Le 27 juillet 2017, la Commission a finalement demandé formellement à ces deux Etats d’abolir les exemptions de l’impôt sur les sociétés accordées à leurs ports.

En Belgique, les ports maritimes et fluviaux (Anvers, Bruges, Bruxelles, Charleroi, Gand, Liège, Namur et Ostende et les ports situés le long des canaux au Hainaut et en Flandre) ne sont pas assujettis au régime général d’imposition des sociétés en droit belge. Ils relèvent d’un autre régime fiscal prévoyant une assiette et des taux différents plus favorables que ceux appliqués aux sociétés actives dans d’autres secteurs.

En France, les onze grands ports maritimes (Bordeaux, Dunkerque, La Rochelle, Le Havre, Marseille, Nantes Saint-Nazaire, Rouen, Guadeloupe, Guyane, Martinique et La Réunion), le Port autonome de Paris et les ports exploités par les Chambres de commerce et d’industrie sont totalement exonérés de l’impôt des sociétés en droit français.

A la fin de son enquête, la Commission a conclu que ces exonérations de l’impôt des sociétés accordées par la Belgique et la France à leurs ports octroyaient à ceux-ci un avantage sélectif qui faussait la concurrence entre les Etats membres et dès lors constituaient une aide incompatible.

Les régimes nationaux accordant ces exemptions existaient déjà au moment de l’accession de la France et de la Belgique à la Communauté européenne en 1958. Dès lors, ces mesures sont considérées comme des aides existantes et la Commission ne peut qu’imposer de modifications pour l’avenir. Les bénéficiaires de ces exemptions ne sont donc pas contraints de rembourser les aides dont ils ont bénéficié par le passé.

Les autorités belges et françaises doivent modifier, avant fin 2017, leur législation afin d’inclure les gestionnaires d’infrastructures portuaires dans le champ des régimes généraux d’imposition des sociétés.

La Belgique et la France de même que les ports concernés peuvent attaquer la validité de cette décision devant le Tribunal de l’UE.

Une procédure similaire avait été lancée contre les Pays-Bas. En janvier 2016, la Commission européenne a adopté une décision selon laquelle les exemptions de l’impôt des sociétés accordées aux ports maritimes néerlandais constituaient des aides d’Etat incompatibles et a demandé aux Pays-Bas de soumettre ces ports à l’impôt des sociétés à partir du 1er janvier 2017. Cette décision s’incrivait dans une procédure initiale plus étendue mettant en cause un régime fiscal néerlandais spécifique aux entreprises publiques.
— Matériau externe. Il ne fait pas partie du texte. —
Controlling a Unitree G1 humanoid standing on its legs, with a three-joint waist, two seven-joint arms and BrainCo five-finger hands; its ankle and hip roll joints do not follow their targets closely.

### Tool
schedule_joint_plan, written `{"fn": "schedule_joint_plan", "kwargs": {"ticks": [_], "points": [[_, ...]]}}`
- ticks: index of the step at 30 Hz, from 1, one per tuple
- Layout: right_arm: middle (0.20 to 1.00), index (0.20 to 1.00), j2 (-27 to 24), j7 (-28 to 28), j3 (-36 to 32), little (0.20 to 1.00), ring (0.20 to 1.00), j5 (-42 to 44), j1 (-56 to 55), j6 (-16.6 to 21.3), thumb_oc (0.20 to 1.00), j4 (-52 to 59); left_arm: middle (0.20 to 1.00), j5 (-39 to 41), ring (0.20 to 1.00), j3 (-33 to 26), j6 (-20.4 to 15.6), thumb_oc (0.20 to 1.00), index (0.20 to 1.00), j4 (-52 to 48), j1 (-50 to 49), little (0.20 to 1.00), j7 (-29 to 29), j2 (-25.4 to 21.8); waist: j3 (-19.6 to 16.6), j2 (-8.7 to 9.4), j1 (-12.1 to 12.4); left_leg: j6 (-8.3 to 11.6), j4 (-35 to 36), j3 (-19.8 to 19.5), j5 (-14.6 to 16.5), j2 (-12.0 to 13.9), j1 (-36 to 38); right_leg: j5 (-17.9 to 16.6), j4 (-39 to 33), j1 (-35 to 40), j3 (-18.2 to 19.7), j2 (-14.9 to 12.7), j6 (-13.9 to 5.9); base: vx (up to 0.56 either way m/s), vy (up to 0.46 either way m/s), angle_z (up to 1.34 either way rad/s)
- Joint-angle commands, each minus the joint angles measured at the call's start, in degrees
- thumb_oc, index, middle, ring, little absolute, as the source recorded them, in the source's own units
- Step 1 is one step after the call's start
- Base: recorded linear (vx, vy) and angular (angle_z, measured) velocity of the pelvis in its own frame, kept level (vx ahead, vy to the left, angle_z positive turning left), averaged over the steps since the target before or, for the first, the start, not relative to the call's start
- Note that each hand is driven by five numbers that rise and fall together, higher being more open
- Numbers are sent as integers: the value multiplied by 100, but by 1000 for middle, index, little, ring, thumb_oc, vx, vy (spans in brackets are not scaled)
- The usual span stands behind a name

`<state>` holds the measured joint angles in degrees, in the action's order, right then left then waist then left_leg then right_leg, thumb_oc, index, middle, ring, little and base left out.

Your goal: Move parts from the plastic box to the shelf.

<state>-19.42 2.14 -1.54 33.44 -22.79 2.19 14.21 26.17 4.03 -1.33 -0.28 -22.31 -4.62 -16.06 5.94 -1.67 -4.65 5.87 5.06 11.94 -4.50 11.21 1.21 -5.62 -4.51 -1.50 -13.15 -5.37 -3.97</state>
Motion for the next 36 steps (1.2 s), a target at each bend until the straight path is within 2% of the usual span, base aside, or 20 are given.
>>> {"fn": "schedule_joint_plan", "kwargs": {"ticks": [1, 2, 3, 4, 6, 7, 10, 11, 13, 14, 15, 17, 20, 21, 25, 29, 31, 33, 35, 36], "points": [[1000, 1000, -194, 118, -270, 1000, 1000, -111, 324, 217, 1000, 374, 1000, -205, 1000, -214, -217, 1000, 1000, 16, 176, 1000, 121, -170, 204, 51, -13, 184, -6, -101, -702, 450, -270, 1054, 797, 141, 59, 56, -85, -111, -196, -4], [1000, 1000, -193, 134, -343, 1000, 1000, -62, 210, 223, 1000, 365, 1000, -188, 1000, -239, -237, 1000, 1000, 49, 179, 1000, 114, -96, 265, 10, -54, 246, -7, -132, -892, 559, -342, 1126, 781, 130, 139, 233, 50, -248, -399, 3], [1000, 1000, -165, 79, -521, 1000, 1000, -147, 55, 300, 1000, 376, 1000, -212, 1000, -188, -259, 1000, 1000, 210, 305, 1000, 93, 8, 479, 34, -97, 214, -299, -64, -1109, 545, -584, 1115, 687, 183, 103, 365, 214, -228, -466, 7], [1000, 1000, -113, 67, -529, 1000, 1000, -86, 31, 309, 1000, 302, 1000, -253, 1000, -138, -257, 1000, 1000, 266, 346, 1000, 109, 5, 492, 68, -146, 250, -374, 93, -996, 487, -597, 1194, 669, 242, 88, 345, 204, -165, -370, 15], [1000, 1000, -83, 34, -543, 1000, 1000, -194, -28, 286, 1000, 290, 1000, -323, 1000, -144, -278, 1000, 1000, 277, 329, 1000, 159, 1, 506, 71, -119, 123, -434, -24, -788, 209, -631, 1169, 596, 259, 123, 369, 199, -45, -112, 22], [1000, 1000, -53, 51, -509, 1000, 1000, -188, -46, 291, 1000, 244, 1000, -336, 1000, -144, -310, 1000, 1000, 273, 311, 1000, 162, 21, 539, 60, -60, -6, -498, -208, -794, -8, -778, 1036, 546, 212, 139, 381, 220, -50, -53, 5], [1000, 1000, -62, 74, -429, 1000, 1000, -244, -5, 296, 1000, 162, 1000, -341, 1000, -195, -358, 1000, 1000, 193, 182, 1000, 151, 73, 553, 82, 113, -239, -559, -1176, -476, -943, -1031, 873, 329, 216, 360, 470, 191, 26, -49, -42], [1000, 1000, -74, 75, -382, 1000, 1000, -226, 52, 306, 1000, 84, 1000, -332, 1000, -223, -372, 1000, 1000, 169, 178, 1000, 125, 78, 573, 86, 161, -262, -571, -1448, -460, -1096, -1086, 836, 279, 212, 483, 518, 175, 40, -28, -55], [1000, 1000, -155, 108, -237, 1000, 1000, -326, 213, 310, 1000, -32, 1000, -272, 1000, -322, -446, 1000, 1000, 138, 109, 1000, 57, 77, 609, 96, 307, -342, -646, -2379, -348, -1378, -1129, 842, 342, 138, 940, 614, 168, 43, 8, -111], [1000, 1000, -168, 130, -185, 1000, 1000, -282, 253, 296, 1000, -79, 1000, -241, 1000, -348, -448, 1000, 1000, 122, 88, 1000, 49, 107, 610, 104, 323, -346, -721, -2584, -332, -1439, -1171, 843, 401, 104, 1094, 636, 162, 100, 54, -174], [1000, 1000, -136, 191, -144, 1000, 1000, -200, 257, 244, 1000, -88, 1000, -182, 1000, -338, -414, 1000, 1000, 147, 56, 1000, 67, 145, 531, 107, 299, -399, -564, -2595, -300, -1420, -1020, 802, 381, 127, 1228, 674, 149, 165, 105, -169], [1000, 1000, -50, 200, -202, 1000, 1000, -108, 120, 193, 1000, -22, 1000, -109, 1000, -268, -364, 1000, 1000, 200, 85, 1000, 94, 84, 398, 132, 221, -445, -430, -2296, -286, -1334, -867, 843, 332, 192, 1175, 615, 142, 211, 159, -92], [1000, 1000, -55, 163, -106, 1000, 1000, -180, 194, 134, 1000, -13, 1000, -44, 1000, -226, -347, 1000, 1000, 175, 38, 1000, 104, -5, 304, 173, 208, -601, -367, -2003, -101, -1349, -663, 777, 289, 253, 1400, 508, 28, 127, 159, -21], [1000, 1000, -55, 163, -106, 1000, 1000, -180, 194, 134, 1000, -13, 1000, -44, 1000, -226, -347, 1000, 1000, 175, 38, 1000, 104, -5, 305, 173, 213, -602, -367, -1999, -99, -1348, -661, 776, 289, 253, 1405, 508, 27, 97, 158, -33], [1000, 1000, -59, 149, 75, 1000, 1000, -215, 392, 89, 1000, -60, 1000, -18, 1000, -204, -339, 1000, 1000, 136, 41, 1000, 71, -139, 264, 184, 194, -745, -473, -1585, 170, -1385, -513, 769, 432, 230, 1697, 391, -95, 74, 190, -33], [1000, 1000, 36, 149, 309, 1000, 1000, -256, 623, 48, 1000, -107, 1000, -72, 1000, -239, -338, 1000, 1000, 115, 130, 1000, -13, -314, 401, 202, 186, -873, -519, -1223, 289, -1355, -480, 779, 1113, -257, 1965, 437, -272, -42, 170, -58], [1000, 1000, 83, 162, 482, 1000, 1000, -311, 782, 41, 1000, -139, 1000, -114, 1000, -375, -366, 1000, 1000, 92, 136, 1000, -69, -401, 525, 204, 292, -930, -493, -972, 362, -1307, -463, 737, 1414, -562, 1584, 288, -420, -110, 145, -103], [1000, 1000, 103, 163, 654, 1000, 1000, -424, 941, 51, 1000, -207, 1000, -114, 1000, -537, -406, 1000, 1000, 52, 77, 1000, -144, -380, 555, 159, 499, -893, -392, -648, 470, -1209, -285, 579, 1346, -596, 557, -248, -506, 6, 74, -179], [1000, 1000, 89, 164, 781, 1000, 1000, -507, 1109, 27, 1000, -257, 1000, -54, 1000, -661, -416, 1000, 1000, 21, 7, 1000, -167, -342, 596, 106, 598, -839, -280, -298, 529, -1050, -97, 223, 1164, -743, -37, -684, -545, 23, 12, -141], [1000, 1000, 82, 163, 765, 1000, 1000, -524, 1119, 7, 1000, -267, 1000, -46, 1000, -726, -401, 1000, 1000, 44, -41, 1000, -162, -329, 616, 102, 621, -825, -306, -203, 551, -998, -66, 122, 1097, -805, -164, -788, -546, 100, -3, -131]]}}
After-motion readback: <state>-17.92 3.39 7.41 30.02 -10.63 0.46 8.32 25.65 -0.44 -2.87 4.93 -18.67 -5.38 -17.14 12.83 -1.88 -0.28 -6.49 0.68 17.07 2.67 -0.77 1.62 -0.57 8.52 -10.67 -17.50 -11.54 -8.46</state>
Relevons que le port de Groningen a attaqué en mai 2016 la légalité de la décision de la Commission dans l’affaire néerlandaise devant le Tribunal de l’UE pour violation des objectifs poursuivis par la règlementation sur les aides d’État, des principes généraux du droit de l’Union européenne et en particulier du principe d’égalité, de l’exigence de préparation minutieuse des décisions et de l’interdiction de l’arbitraire, ainsi que du principe de motivation.

Selon le port de Groningen, les ports maritimes publics néerlandais ne sont pas en concurrence avec des entreprises privées néerlandaises, mais avec les ports maritimes français, belges et allemands situés entre Hambourg et Le Havre, c’est-à-dire sur la Northern Range.
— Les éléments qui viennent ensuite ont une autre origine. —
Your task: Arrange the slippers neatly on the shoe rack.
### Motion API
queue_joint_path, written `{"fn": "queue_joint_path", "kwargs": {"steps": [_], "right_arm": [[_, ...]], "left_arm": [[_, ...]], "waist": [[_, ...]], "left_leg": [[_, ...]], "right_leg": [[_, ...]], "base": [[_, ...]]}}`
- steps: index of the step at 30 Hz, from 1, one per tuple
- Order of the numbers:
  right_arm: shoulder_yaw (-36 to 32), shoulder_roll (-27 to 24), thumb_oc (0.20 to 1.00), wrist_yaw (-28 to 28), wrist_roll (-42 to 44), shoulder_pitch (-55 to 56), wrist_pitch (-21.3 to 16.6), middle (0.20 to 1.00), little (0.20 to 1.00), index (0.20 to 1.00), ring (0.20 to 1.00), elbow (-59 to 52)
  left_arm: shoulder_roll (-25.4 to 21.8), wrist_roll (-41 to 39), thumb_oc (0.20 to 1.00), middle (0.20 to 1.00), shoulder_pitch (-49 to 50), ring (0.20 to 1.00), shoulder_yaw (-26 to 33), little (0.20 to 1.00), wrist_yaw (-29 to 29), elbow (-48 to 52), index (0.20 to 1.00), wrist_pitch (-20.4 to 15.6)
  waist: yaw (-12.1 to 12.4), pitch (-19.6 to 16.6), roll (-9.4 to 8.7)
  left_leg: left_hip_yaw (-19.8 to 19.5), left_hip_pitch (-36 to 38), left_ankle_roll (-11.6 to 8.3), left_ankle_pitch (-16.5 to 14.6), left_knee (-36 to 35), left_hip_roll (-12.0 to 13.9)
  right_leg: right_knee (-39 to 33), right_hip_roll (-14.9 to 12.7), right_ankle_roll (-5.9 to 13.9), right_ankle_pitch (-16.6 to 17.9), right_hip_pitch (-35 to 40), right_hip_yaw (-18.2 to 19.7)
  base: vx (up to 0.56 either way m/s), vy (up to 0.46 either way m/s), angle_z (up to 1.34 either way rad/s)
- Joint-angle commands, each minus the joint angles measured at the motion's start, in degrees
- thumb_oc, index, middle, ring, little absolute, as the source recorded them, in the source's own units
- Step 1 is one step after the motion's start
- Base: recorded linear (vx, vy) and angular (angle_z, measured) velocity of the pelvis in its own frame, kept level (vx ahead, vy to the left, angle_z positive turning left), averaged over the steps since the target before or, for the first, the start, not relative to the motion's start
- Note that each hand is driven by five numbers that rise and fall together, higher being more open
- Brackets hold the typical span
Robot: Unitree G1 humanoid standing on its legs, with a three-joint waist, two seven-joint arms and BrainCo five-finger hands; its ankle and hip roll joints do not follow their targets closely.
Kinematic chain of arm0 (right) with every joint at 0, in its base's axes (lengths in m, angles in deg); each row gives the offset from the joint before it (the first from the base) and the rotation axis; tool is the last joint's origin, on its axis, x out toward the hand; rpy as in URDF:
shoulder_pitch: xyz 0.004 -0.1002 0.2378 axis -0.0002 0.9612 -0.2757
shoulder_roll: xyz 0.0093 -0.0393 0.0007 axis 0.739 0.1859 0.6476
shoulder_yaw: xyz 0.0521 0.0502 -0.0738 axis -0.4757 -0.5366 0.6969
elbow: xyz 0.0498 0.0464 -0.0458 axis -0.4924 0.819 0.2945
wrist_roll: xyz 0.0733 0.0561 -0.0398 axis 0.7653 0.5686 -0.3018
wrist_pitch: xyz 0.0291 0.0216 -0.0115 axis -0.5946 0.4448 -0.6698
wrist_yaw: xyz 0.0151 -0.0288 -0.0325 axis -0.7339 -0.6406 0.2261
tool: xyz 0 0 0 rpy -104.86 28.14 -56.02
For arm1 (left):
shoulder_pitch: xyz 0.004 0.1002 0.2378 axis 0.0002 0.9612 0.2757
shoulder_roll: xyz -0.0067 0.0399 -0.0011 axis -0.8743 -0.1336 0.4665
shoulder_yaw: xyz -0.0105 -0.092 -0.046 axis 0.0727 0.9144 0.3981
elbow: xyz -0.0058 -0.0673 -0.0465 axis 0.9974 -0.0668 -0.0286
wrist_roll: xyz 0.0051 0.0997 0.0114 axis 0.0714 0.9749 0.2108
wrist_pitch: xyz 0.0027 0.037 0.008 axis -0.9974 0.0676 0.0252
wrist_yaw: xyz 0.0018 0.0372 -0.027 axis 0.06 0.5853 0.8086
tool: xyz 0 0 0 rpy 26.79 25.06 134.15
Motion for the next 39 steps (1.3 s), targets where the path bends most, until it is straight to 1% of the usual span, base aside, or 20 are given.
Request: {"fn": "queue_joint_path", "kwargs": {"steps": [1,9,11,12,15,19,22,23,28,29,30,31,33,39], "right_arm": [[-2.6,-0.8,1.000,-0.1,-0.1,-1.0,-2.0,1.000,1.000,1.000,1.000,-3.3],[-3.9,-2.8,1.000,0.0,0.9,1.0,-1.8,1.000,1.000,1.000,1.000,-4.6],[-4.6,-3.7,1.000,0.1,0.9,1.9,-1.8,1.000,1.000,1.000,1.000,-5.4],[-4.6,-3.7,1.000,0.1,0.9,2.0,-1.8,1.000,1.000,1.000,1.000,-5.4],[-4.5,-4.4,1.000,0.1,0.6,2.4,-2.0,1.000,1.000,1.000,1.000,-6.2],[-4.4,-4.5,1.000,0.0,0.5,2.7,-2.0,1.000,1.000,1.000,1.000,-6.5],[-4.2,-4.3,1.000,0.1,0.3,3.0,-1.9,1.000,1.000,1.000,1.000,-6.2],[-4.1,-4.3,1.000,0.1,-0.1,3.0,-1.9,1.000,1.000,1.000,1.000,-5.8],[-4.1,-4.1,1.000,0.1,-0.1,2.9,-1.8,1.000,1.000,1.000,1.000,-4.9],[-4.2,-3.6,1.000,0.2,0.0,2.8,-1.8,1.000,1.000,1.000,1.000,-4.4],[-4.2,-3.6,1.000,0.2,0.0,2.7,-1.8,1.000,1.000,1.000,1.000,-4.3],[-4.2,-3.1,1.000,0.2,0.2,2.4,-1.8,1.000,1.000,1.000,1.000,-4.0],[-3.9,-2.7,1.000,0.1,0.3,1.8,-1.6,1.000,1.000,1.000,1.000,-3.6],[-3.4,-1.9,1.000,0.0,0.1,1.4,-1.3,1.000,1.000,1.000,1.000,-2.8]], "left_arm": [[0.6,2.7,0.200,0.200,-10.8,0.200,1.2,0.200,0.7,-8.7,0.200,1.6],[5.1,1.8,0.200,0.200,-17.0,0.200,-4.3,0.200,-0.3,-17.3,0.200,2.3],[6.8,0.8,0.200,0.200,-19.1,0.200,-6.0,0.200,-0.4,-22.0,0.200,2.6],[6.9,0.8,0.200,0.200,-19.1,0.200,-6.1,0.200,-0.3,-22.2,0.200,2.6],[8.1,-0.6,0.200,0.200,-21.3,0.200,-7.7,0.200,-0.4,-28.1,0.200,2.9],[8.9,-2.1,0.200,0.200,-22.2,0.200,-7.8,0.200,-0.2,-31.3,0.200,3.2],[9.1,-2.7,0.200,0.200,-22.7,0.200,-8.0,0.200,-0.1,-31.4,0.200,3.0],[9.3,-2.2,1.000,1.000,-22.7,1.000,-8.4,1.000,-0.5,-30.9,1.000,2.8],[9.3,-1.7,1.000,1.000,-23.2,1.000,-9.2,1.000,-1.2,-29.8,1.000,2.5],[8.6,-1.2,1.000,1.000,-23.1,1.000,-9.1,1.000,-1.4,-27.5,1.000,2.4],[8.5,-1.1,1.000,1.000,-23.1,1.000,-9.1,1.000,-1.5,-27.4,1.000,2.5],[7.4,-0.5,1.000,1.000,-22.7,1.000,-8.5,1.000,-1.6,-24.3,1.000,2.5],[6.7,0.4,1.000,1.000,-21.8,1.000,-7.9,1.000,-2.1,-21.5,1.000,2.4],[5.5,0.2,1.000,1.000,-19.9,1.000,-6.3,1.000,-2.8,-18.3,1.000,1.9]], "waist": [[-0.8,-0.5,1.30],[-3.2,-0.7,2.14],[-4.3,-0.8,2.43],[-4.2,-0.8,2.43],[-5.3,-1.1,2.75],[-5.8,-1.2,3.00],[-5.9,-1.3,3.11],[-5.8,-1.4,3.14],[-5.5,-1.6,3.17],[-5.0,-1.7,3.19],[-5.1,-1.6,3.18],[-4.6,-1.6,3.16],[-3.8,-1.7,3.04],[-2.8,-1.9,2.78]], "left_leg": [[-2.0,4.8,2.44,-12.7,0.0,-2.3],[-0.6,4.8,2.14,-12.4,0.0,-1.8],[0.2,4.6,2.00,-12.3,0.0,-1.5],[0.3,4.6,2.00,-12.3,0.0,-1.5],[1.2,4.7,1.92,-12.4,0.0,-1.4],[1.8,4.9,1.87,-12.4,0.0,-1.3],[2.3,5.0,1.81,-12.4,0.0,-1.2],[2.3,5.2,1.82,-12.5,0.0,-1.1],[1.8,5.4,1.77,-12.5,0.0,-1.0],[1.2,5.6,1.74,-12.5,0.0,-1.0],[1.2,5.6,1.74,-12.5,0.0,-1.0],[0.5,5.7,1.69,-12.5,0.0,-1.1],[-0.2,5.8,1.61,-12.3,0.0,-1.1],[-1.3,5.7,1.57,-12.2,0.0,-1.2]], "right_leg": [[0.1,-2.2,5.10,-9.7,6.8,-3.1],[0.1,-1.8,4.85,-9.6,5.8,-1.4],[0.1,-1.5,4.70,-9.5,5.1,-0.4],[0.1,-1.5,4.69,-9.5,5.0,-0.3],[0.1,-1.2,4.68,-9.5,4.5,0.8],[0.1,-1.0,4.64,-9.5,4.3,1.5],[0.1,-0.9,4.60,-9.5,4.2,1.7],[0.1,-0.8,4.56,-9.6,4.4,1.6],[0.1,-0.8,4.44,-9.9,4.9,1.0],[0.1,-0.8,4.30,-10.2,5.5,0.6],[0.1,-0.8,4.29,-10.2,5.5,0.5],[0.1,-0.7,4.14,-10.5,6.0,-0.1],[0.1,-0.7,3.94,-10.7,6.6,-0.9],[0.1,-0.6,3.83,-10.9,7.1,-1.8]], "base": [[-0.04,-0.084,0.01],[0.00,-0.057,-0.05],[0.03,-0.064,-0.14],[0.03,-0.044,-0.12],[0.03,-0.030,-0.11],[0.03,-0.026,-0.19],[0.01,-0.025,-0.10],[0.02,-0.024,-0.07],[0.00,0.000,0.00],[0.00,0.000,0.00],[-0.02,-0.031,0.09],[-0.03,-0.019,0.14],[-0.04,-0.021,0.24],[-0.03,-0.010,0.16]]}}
Dans sa requête d’annulation, il relève que ces concurrents européens perçoivent diverses formes d’aides d’État au détriment des ports maritimes publics néerlandais.

La décision du 17 juillet 2017 relative aux exemptions fiscales accordées aux ports belges et français s’inscrit dans la priorité de la Commissaire à la concurrence en matière d’aides d’Etat : les avantages fiscaux sélectifs accordés aux entreprises. Rappelons également que les ports qui n’étaient pas visés par les règles en matière d’aides d’Etat jusqu’à récemment sont maintenant clairement soumis à ces contraintes. Dans une optique de simplification admisnitrative, le Règlement européen d’exemption du 14 juin 2017 couvre dorénavant les aides à l’investissement accordées aux ports, ce qui permet d’éviter la notification de ces aides à la Commission mais sa portée est assez limitée.

Finalement, cette décision est également un signal clair aux Etats membres qui appliquent des régimes fiscaux particuliers aux entités publiques ayant des activités économiques telles qu’en Belgique, dans certains cas, les Intercommunales.